- [Task requirements]: Where the string "Coordinates" shows up in a line of the records, copy that line.

- [Raw data]:
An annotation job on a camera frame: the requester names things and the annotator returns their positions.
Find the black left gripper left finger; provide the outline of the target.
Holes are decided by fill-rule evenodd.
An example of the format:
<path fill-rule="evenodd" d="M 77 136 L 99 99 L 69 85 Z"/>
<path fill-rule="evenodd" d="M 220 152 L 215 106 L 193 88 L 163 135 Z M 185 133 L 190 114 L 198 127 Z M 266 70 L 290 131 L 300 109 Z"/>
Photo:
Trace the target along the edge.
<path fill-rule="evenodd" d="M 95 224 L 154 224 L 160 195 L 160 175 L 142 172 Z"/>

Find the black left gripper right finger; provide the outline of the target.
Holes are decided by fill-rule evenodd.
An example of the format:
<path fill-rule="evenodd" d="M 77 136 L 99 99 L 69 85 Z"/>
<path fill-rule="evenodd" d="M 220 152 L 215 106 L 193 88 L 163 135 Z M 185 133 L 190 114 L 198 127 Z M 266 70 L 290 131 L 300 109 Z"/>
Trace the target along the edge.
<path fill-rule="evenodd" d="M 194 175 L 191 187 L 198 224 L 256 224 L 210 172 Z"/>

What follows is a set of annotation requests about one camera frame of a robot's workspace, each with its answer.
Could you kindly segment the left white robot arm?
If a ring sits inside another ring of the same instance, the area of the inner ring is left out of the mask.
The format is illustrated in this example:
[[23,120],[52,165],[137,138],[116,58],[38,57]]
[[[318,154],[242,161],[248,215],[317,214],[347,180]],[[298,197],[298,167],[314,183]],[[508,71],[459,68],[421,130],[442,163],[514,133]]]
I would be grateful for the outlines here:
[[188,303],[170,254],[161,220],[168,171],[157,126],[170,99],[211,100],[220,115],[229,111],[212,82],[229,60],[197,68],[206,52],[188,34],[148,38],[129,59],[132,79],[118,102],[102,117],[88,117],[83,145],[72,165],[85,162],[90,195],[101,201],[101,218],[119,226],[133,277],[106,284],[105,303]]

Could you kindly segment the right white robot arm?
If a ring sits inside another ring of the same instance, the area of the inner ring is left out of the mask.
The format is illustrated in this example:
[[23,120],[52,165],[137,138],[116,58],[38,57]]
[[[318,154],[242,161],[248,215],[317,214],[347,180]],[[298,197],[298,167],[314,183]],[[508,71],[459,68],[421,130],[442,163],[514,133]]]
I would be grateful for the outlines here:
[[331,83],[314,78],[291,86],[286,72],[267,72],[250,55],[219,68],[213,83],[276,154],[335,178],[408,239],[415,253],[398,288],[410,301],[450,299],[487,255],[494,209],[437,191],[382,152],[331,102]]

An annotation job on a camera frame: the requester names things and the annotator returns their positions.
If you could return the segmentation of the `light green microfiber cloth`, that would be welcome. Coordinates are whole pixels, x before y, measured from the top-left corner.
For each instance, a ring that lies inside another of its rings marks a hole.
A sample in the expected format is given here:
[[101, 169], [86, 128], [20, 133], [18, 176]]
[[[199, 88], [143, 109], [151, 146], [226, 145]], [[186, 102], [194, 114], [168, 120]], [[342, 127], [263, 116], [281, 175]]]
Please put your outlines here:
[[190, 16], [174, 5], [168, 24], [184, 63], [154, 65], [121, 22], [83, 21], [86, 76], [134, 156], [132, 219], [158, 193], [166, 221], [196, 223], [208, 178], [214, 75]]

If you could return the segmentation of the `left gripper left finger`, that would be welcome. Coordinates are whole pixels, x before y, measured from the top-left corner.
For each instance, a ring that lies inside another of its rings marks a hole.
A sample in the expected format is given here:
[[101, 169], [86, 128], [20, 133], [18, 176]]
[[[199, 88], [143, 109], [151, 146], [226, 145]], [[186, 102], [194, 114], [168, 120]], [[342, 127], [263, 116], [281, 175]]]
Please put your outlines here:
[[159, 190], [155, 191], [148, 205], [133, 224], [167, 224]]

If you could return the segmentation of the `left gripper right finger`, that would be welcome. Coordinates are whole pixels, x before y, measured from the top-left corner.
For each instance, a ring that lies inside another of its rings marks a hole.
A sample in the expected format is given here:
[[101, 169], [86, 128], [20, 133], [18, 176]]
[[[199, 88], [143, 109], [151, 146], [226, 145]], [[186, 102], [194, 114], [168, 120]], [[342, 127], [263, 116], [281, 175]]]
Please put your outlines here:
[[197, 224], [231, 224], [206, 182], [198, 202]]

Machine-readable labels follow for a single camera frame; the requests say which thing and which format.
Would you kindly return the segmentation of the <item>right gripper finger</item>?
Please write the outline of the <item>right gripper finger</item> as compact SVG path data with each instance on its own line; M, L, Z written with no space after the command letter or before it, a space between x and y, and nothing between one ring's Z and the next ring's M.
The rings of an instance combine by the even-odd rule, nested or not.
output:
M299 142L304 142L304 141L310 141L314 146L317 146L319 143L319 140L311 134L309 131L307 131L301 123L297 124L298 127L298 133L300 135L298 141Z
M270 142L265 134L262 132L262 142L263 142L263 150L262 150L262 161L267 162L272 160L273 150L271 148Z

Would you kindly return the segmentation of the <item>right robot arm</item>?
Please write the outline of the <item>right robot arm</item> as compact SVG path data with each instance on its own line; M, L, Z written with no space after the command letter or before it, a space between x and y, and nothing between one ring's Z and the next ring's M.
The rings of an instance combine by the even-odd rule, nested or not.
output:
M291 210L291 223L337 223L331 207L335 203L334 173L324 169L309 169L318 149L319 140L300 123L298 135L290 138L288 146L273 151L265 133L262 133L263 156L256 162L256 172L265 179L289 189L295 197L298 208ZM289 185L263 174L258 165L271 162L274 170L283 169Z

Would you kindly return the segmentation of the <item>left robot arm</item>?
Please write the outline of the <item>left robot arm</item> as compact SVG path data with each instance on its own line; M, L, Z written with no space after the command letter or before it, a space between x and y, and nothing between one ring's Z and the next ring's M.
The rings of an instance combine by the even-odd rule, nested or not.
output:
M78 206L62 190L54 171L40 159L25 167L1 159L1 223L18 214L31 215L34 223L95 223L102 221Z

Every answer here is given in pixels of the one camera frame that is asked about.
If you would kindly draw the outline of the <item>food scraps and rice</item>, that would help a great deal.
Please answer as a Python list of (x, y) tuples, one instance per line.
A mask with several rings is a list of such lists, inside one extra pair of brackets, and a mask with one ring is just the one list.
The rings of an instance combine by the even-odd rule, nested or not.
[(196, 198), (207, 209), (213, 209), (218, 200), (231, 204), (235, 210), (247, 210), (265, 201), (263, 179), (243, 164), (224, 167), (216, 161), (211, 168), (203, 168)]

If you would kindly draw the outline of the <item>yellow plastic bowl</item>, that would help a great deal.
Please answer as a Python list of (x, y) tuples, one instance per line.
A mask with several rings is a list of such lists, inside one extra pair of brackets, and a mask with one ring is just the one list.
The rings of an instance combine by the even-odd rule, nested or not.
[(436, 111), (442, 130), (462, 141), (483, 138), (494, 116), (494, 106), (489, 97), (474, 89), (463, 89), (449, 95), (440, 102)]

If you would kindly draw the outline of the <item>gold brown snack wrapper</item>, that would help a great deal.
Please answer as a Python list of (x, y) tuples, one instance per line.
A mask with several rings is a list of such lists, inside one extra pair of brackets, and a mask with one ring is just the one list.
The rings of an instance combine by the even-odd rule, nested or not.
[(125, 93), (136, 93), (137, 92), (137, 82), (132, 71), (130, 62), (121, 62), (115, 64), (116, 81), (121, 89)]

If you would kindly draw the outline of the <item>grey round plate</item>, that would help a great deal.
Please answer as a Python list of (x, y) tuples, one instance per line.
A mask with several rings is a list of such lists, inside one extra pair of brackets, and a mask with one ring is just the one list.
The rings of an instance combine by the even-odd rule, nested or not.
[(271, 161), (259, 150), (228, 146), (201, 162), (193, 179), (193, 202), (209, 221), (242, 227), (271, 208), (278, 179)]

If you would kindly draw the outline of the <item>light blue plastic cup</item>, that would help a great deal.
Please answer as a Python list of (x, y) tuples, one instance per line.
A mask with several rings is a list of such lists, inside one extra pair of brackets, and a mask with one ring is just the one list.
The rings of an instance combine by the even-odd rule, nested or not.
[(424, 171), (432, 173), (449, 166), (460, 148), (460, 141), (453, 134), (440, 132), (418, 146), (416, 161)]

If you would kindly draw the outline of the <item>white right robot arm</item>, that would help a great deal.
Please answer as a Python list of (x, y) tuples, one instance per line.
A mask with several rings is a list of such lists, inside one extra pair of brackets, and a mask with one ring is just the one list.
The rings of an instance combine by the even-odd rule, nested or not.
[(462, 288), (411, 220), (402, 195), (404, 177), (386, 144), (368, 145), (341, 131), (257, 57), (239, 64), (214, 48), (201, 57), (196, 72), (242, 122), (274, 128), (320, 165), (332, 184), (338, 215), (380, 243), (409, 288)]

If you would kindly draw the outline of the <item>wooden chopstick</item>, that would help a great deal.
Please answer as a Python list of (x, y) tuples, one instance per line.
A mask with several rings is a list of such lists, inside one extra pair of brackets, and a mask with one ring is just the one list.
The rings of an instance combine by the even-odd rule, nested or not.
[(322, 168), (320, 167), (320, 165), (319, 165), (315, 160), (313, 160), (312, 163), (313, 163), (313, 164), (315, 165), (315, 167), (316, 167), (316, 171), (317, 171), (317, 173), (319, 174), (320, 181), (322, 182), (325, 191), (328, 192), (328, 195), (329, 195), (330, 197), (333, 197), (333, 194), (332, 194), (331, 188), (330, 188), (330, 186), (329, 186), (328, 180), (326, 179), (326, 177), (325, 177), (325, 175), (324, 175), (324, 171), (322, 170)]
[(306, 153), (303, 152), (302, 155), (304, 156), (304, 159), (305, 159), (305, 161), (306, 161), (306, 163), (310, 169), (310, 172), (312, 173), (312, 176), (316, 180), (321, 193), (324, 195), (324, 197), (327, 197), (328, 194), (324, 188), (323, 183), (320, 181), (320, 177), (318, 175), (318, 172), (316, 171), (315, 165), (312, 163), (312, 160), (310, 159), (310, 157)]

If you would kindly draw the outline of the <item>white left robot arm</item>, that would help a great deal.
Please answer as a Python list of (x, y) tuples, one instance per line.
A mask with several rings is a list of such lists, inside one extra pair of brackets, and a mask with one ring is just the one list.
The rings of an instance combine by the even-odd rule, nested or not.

- [Task result]:
If you could return the segmentation of the `light green microfiber cloth`, that would be welcome. Coordinates are whole pixels, x before y, measured from the top-left corner.
If you could return the segmentation of the `left gripper left finger`, that would be welcome. Coordinates are whole pixels, x before y, measured from the top-left corner.
If you could return the segmentation of the `left gripper right finger`, that would be welcome. Coordinates are whole pixels, x before y, measured from the top-left corner.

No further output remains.